● **Brief**
Where the word "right" occurs in a line of the listing below, copy that line.

● **Material provided**
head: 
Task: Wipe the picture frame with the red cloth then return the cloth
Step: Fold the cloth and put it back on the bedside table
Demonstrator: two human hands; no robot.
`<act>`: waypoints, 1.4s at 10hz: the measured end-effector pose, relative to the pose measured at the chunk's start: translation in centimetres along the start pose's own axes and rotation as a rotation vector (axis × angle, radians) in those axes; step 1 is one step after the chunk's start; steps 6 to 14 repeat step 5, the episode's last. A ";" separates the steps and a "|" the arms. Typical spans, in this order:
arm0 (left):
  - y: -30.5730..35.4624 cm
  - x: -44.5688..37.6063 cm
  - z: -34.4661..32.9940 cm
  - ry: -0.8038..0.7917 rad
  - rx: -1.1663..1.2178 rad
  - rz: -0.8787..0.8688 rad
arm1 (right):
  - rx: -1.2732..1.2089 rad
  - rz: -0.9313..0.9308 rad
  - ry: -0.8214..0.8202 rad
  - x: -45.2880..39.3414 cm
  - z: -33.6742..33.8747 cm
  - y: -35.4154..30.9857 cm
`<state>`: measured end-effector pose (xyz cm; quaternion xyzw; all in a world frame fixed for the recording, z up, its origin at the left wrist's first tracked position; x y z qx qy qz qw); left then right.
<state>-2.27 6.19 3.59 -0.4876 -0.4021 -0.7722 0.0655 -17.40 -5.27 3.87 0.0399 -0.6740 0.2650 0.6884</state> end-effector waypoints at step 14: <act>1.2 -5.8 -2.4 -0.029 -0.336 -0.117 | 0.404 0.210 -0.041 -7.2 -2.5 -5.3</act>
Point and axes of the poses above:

● **Response below**
arm1 (right):
`<state>`: measured end-effector pose (xyz cm; quaternion xyzw; all in a world frame fixed for the recording, z up, its origin at the left wrist's first tracked position; x y z qx qy qz qw); left then right.

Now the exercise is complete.